Beyond Code Pairs: Dialogue-Based Data Generation for LLM Code Translation
For practitioners needing code translation in low-resource programming languages or frameworks, this work provides a method to generate high-quality training data, significantly boosting functional correctness.
The paper tackles the problem of LLM code translation in low-resource domains (Fortran, CUDA) by introducing a dialogue-based data generation pipeline. Fine-tuning on this data improved unit test success rates by over 56% on the C++-to-CUDA task, enabling a 7B model to outperform larger proprietary systems.

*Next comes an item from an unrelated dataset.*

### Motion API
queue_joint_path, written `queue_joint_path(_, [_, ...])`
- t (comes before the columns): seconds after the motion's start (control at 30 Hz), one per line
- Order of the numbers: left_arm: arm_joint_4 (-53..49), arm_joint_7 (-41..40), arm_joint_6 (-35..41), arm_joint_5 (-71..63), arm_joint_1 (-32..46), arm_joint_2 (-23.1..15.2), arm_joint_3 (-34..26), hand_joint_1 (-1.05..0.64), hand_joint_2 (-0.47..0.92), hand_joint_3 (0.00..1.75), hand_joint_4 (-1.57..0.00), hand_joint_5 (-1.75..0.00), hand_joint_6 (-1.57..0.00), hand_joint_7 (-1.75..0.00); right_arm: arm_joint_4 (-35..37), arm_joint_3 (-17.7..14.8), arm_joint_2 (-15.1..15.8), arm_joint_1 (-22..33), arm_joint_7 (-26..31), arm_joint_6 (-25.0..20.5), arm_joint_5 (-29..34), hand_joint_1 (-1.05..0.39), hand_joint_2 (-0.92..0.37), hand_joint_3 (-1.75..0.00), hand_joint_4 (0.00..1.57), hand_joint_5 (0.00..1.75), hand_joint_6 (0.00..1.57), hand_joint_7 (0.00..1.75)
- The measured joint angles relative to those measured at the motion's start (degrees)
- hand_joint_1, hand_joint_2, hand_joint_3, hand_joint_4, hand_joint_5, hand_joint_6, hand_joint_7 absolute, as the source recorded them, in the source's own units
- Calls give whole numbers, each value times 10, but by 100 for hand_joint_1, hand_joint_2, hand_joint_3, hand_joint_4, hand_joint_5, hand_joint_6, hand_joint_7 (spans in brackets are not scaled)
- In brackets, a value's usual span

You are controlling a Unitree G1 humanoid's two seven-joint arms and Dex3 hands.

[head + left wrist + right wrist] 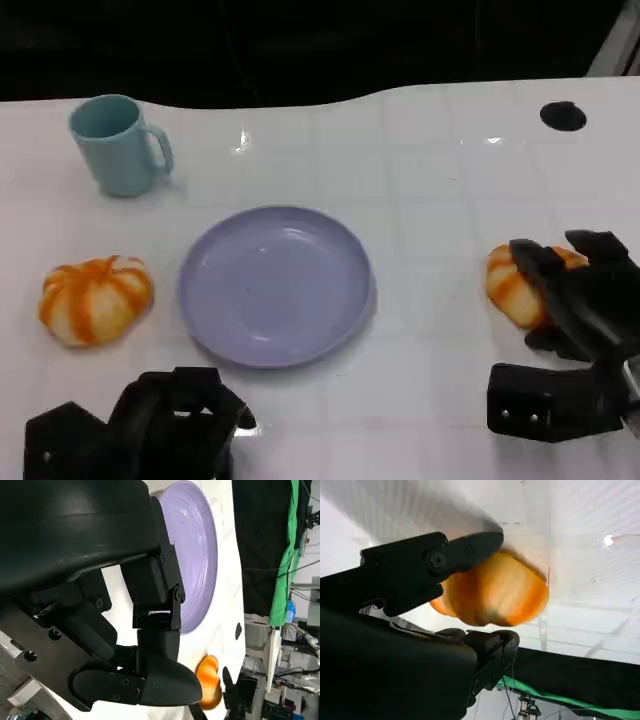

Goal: Grasp the bread from the table and place it into the plate.

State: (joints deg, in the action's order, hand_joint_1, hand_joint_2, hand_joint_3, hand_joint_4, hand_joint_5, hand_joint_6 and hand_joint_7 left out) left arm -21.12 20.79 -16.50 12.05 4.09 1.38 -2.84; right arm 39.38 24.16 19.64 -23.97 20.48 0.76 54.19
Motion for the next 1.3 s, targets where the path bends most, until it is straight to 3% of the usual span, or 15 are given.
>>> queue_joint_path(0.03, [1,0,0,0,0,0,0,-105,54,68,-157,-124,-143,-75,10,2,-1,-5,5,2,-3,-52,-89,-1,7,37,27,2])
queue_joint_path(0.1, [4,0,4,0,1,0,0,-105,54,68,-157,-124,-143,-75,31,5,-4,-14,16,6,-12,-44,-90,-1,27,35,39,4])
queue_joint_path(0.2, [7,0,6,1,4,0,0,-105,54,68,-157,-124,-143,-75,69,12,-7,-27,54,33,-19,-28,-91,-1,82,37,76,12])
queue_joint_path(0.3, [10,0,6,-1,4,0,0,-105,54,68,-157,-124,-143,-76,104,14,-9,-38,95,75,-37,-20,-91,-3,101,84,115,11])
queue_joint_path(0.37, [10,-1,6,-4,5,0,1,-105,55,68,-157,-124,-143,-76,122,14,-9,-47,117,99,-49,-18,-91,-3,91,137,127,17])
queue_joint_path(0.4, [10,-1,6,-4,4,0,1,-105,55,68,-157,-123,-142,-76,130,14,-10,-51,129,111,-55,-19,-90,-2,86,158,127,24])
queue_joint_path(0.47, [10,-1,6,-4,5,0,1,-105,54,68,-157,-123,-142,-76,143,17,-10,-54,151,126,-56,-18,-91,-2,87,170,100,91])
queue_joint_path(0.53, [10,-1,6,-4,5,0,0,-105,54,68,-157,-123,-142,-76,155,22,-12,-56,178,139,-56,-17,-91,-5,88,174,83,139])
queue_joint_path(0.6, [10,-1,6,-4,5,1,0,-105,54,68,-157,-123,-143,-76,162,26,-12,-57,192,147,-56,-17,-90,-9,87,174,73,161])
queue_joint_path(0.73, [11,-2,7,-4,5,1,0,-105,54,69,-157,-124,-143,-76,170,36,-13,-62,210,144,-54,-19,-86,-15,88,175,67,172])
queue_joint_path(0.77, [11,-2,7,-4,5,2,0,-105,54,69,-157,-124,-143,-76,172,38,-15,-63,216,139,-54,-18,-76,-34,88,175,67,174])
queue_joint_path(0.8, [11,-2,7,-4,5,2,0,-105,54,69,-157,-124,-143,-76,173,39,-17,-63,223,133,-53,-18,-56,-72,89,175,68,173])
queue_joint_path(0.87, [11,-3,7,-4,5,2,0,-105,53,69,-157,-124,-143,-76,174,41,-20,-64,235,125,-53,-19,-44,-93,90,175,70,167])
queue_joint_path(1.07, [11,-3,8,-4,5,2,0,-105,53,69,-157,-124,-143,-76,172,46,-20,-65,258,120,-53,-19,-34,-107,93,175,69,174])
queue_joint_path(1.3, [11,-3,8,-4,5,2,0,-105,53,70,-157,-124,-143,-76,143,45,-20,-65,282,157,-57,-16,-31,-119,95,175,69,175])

Large language models (LLMs) have shown remarkable capabilities in code translation, yet their performance deteriorates in low-resource programming domains such as Fortran and emerging frameworks like CUDA, where high-quality parallel data are scarce. We present an automated dataset generation pipeline featuring a dual-LLM Questioner-Solver design that incorporates external knowledge from compilers and runtime feedback. Beyond traditional source-target code pair datasets, our approach additionally generates (1) verified translations with unit tests for assessing functional consistency and (2) multi-turn dialogues that capture the reasoning process behind translation refinement. Applied to Fortran-to-C++ and C++-to-CUDA, the pipeline yields 3.64k and 3.93k dialogues, respectively. Fine-tuning on this data yields dramatic improvements in functional correctness, boosting unit test success rates by over 56% on the challenging C++-to-CUDA task. We show that the generated data enables a 7B open-weight model to significantly outperform larger proprietary systems on key metrics like compilation success.